◆ YOUR ASSIGNMENT:
Transcribe the records that follow exactly. Skip the pictures.

DATA FOR THIS TASK: Begin

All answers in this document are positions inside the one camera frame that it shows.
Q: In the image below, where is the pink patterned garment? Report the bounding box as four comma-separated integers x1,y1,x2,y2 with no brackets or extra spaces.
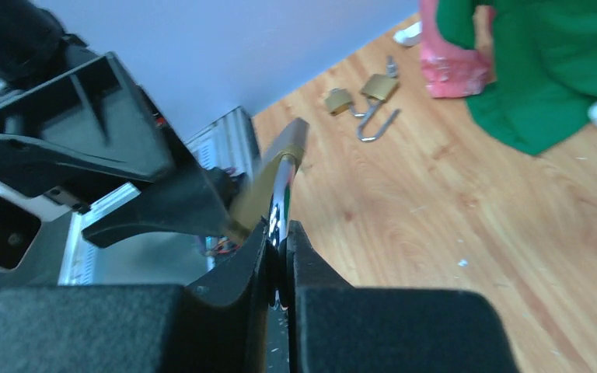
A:
419,1,495,99

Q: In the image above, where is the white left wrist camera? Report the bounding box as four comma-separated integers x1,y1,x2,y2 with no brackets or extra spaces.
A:
0,182,69,272

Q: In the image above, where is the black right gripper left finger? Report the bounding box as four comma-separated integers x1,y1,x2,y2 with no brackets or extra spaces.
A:
0,221,268,372

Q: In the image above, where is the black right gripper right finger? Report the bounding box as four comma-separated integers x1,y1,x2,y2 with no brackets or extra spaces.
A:
287,221,518,372

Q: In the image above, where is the green t-shirt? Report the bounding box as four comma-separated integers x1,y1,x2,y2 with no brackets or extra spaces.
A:
466,1,597,155

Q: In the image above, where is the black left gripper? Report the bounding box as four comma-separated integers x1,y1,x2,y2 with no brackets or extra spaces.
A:
0,1,175,197

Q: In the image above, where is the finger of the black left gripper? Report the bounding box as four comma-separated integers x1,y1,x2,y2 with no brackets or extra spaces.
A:
82,164,232,249

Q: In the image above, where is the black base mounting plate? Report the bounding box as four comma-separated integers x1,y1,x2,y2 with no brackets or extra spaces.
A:
58,106,264,287

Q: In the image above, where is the brass padlock with steel shackle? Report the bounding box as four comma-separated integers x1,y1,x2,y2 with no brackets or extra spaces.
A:
225,117,309,245

DATA FOR THIS TASK: End

◆ RESPONSE:
All answers in this document are positions inside the one camera frame that it shows.
Q: In the image below, where is the pink patterned garment? Report the bounding box as four comma-separated integers x1,y1,x2,y2 with no brackets or extra spaces.
A:
419,1,495,99

Q: In the image above, where is the white left wrist camera? Report the bounding box as four comma-separated integers x1,y1,x2,y2 with no brackets or extra spaces.
A:
0,182,69,272

Q: In the image above, where is the black right gripper left finger? Report the bounding box as four comma-separated integers x1,y1,x2,y2 with no brackets or extra spaces.
A:
0,221,268,372

Q: In the image above, where is the black right gripper right finger? Report the bounding box as four comma-separated integers x1,y1,x2,y2 with no brackets or extra spaces.
A:
287,221,518,372

Q: In the image above, where is the green t-shirt? Report the bounding box as four comma-separated integers x1,y1,x2,y2 with no brackets or extra spaces.
A:
466,1,597,155

Q: In the image above, where is the black left gripper? Report the bounding box as four comma-separated integers x1,y1,x2,y2 with no brackets or extra spaces.
A:
0,1,175,197

Q: In the image above, where is the finger of the black left gripper? Report the bounding box as four comma-separated integers x1,y1,x2,y2 with no brackets or extra spaces.
A:
82,164,232,249

Q: In the image above, where is the black base mounting plate? Report the bounding box as four comma-separated integers x1,y1,x2,y2 with no brackets or extra spaces.
A:
58,106,264,287

Q: In the image above, where is the brass padlock with steel shackle? Report the bounding box as four comma-separated integers x1,y1,x2,y2 with no brackets or extra spaces.
A:
225,117,309,245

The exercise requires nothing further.